His characteristic use of reclaimed materials has drawn comparisons to modern assemblage artists like Joseph Cornell, Robert Rauschenberg, and Bruce Conner. While Young’s work has much in common with such art-world luminaries, his artistic concerns were quite apart, perhaps necessarily so;Young’s work channels Western art history, and yet it was compelled by the visceral sense of struggle surrounding him. His rich visual lexicon combines profound spiritual sensitivity and virtuosic skill into nuanced works of art that are as sophisticated as they are primordial and immediate.This sensibility results, according to William Arnett, in “a resolute and ambitious vision from a man who has appointed himself Overtown’s resident historian…He searches for truth and accuracy, so that his own art will not misinform or mislead.” At the end of the day, though, Young himself says it best: “I make like I’m a warrior, like God sending an angel to stop war. I think, like, I’m one of the figures in my art.”

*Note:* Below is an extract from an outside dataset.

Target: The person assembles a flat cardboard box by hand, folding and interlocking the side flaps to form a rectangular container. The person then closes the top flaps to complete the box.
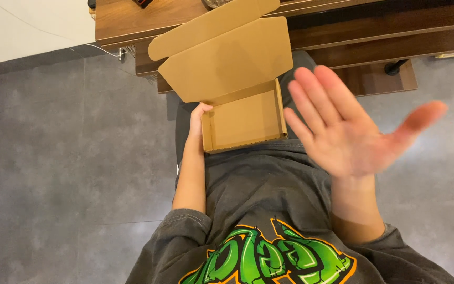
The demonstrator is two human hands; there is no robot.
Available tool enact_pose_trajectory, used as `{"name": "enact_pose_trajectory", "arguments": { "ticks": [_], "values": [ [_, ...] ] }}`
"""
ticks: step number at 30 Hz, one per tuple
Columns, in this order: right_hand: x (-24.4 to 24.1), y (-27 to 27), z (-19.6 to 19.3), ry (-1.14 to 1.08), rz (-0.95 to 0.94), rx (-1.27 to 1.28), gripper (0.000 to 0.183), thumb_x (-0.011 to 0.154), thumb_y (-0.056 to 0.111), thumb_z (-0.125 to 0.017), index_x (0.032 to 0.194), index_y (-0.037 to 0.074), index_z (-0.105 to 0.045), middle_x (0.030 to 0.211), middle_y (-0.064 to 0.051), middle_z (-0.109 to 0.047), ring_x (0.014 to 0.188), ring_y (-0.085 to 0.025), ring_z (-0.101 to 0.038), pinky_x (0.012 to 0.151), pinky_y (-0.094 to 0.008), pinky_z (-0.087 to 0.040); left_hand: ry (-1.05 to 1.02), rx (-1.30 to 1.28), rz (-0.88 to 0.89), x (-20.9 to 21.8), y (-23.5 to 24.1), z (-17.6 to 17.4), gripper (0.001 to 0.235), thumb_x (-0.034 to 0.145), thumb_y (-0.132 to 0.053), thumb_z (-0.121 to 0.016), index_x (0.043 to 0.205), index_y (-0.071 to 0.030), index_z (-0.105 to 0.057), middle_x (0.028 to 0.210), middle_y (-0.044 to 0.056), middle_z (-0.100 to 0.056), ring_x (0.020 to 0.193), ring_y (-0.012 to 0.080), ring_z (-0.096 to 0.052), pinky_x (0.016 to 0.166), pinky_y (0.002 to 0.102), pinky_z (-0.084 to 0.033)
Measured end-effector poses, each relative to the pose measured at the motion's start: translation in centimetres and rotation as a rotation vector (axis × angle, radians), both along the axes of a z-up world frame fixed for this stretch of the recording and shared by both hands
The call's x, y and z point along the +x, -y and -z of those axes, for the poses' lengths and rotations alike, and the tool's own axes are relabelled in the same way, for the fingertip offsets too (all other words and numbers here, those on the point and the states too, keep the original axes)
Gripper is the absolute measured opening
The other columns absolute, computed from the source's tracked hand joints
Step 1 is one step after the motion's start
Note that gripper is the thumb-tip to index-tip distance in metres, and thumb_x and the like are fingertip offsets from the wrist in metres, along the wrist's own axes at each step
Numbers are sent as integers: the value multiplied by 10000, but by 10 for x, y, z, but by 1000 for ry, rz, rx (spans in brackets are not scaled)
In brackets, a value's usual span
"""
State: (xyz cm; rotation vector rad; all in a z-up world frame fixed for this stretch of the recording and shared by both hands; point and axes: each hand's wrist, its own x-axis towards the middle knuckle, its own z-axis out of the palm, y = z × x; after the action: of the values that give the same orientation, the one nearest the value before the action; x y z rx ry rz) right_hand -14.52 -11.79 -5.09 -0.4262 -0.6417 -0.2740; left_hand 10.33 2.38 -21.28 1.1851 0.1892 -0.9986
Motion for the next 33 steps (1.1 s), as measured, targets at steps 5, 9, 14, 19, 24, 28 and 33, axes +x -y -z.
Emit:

“I make like I’m a warrior, like God sending an angel to stop war. I think, like, I’m one of the figures in my art.” — Purvis Young

Purvis Young (born in Miami, Florida, 1943 and died in Miami, Florida, 2010) was a National Endowment for the Arts artist grand recipient. His work has been exhibited in numerous museum exhibitions including the Metropolitan Museum of Art, New York, NY; the Fine Arts Museum of San Francisco, CA; Los Angeles County Museum of Art, Los Angeles, CA; The Studio Museum of Harlem, New York, NY; Boca Raton Museum of Art, Boca Raton, FL; Cincinnati Art Museum, Cincinnati, OH; the High Museum of Art, Atlanta, GA; and The Amon Carter Museum and the Modern Art Museum of Fort Worth,TX. His work is in the public collections of the American Folk Art Museum, New York, NY; Brooklyn Museum, Brooklyn, NY; The Corcoran Gallery of Art, Washington, DC; Patricia and Phillip Frost Museum of Art, Florida International University, Miami, FL; Perez Art Museum Miami (PAMM), Miami, FL; New Orleans Museum of Art, New Orleans, LA; Philadelphia Museum of Art, Philadelphia, PA;The Smithsonian Museum of American Art,Washington, DC; Studio Museum of Harlem, NewYork, NY;Tampa Museum of Art,Tampa, FL, and the Virginia Museum of Fine Arts, Richmond,VA among others.

A large-scale exhibition featuring over 100 of his paintings will be on view at The Rubell Family Collection in Miami, FL until June 29, 2019. On the occasion of the 2019 Venice Biennale, a solo presentation of the work of Purvis Young titled Personal Structures will be on view from May 11 - November 29, 2019 at the European Cultural Centre, Palazzo Mora.